The presence of proteins associated with EPS synthesis in one hand with others involved with glucan binding processes illustrates how S. mutans builds up the biofilms after the introduction of sucrose, particularly at 67 h (a critical time point where the microbial population shifts occurs towards S. mutans dominance in our biofilm model). We conducted RT-qPCR analysis of selected genes at 67 and 115 h as well as the preceding time points of 43 and 91 h to examine the dynamics of gene expression associated with the proteins of interest. Clearly, the expression of gtfB, gtfC and gbpB were highly induced as the biofilm transits from 43 to 67 h (P<0.05) while their expression declines as S. mutans become the dominant species in the mature 115 h-biofilm (P<0.05), which agrees well with the quantitative proteome data. Although the fold of change in protein synthesis and gene expression does not present the same magnitude in all cases, the trend is conserved (either induction or repression over time).

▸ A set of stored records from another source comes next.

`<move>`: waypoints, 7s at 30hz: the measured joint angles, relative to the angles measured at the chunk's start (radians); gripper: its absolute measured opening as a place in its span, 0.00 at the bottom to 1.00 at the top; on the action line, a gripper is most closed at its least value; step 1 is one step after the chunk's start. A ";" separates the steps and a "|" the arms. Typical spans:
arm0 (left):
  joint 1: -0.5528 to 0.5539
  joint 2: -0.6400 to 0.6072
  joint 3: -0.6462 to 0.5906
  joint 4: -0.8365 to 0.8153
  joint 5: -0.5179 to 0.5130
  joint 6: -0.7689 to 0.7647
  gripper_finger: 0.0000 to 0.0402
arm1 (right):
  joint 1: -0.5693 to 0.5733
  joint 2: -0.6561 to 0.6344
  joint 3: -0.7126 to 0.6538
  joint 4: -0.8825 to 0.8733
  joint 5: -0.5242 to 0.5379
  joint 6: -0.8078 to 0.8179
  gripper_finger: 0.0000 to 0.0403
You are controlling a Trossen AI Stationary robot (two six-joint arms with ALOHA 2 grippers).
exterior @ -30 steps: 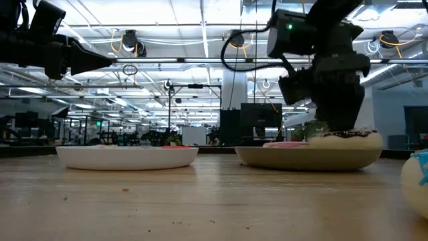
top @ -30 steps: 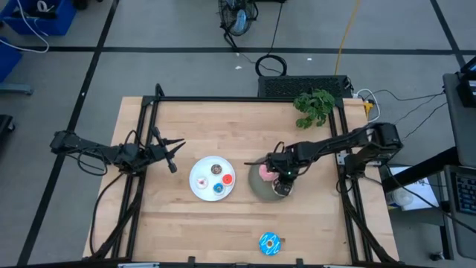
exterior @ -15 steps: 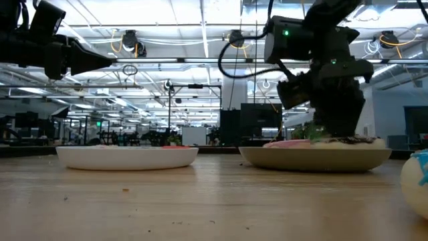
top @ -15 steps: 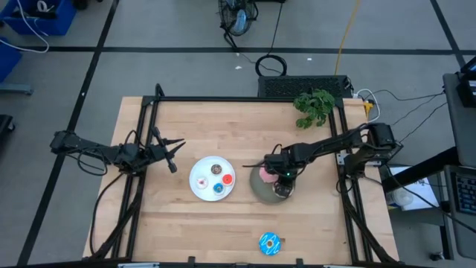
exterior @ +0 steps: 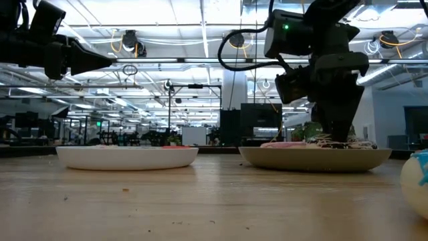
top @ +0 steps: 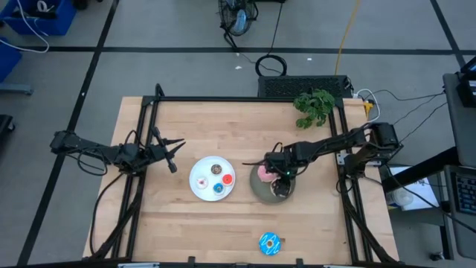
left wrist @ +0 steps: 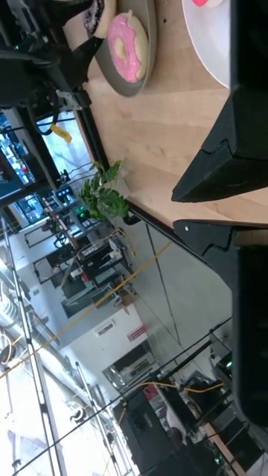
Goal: Pick & Place donuts
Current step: Put the big black doughnut on the gray plate, then put the big blue doughnut on the gray plate
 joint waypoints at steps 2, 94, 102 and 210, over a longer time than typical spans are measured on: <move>0.000 0.000 0.000 0.000 0.000 0.000 0.14 | -0.007 -0.011 0.000 -0.019 -0.001 0.002 0.52; 0.000 0.000 0.000 -0.023 0.018 -0.009 0.14 | 0.583 0.500 0.927 -0.416 0.284 0.097 0.36; 0.000 0.000 0.000 -0.023 0.018 -0.009 0.14 | 0.587 0.493 0.806 -0.284 0.258 0.039 0.55; 0.000 0.000 0.000 -0.022 0.019 -0.001 0.14 | 0.032 0.104 0.163 0.191 0.021 -0.103 0.02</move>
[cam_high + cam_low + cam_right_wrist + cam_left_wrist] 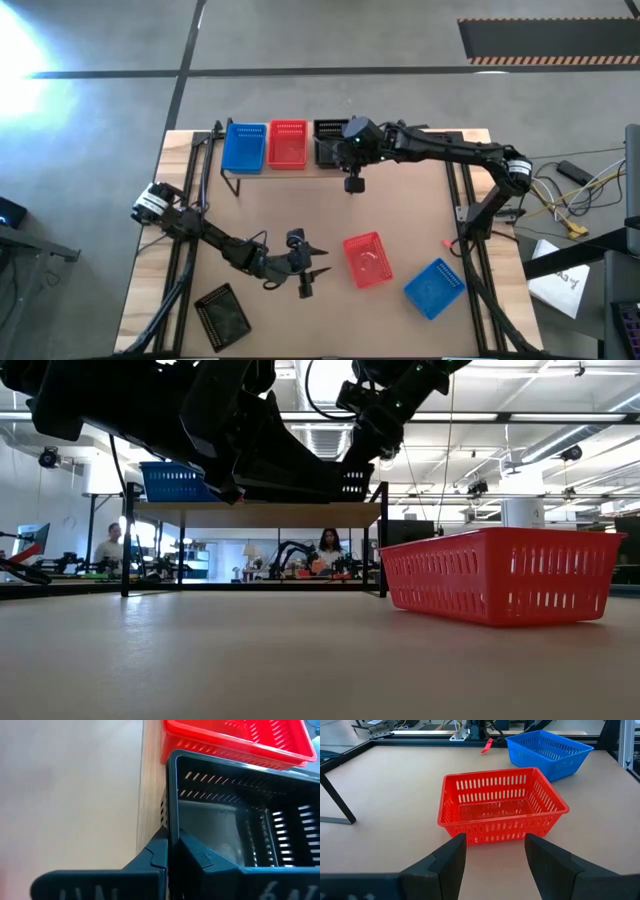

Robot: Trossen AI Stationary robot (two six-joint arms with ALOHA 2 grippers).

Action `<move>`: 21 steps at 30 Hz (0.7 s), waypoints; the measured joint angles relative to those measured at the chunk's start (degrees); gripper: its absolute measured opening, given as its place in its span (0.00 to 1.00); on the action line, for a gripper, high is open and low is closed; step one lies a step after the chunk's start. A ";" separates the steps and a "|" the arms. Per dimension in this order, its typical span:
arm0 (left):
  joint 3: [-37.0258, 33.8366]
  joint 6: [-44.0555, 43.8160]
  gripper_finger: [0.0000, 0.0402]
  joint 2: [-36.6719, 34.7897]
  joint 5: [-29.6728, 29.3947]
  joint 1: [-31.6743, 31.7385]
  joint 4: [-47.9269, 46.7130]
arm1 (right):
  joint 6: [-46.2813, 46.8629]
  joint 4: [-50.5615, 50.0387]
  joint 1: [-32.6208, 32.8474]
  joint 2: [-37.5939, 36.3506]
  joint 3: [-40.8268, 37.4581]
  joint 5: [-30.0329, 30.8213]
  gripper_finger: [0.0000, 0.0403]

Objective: Stack baskets on shelf by color
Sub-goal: Adjust the black bin on the shelf, then stack the red bin on the red bin on the shelf

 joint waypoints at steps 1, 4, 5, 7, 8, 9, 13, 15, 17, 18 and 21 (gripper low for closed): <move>0.00 0.00 0.47 0.00 0.00 0.00 -0.02 | 0.10 -0.04 -0.02 0.00 0.00 0.03 0.03; 0.00 0.00 0.47 0.00 0.00 0.00 -0.02 | 0.07 0.09 0.00 0.00 0.00 0.06 0.04; -0.02 0.00 0.47 0.00 0.00 0.00 -0.02 | 0.07 0.21 0.00 0.00 0.00 0.12 0.04; -0.02 0.00 0.47 0.00 0.00 0.00 -0.08 | 0.07 0.23 0.00 0.00 0.00 0.27 0.07; -0.02 0.00 0.47 0.00 0.00 0.00 -0.09 | 0.07 0.23 0.00 0.00 0.00 0.27 0.09; -0.02 0.00 0.47 0.00 0.00 0.00 -0.09 | 0.07 0.25 0.00 0.02 0.00 0.27 0.12; -0.02 0.00 0.47 0.00 0.00 0.00 -0.09 | -0.16 0.41 0.00 -0.72 -0.05 0.31 0.23; 0.00 0.00 0.47 0.00 0.00 0.00 -0.20 | 1.07 0.43 0.28 -2.20 -0.09 0.29 0.28; 0.00 0.00 0.47 0.00 0.02 0.00 -0.20 | 2.41 0.63 0.97 -4.05 -0.09 0.21 0.31; 0.00 0.00 0.47 0.00 0.02 0.00 -0.10 | 3.16 0.63 1.58 -4.88 -0.09 0.07 0.32; -0.02 0.00 0.47 0.00 0.02 0.00 0.11 | 5.13 0.72 4.84 -7.40 -1.19 0.03 0.31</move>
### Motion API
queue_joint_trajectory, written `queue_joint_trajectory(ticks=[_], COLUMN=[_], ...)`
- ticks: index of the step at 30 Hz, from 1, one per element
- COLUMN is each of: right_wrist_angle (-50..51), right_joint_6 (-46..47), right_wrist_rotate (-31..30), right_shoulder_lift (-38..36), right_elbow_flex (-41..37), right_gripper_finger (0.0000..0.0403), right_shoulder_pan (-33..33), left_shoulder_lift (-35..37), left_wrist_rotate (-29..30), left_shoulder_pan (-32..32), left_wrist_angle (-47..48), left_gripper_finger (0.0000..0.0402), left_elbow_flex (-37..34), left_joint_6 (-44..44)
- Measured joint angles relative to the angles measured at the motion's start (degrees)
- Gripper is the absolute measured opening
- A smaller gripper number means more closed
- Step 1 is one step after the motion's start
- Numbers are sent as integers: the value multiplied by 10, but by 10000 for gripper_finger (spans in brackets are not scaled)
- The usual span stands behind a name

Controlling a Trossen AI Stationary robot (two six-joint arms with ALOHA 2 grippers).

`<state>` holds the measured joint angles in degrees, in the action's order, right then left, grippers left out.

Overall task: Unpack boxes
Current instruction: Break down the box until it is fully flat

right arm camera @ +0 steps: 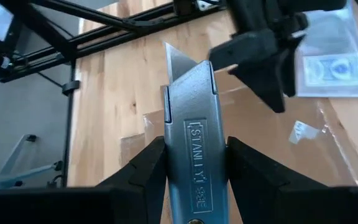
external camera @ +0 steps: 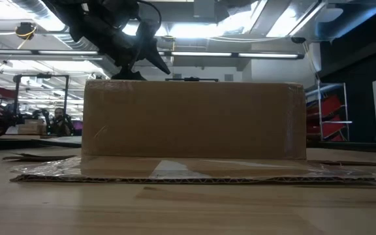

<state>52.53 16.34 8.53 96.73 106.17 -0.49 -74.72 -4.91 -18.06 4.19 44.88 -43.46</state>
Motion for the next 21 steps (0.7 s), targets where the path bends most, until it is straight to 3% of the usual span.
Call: queue_joint_trajectory(ticks=[11, 21], right_wrist_angle=[-29, -32], right_joint_6=[49, 97], right_wrist_rotate=[-102, -138], right_shoulder_lift=[0, 0], right_elbow_flex=[0, 0], right_gripper_finger=[131, 131], right_shoulder_pan=[17, 17], left_shoulder_lift=[0, 0], left_wrist_rotate=[0, 0], left_shoulder_pan=[0, 0], left_wrist_angle=[0, 0], left_gripper_finger=[239, 239], left_elbow_flex=[0, 0], left_joint_6=[0, 0])
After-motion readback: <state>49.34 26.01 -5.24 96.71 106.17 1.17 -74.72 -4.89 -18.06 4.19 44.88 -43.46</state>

Furthermore, genes related to EPS synthesis, remodeling and regulation are more highly expressed by S. mutans when grown in a mixed-species community that mimics the ecological plaque model than alone (P<0.05; Figure S2), confirming the proteomic profile between these two biofilm systems. Such differences could explain the structural disparity in the EPS-matrix and the size of microcolonies between mixed- and single-species biofilms (Figure S1).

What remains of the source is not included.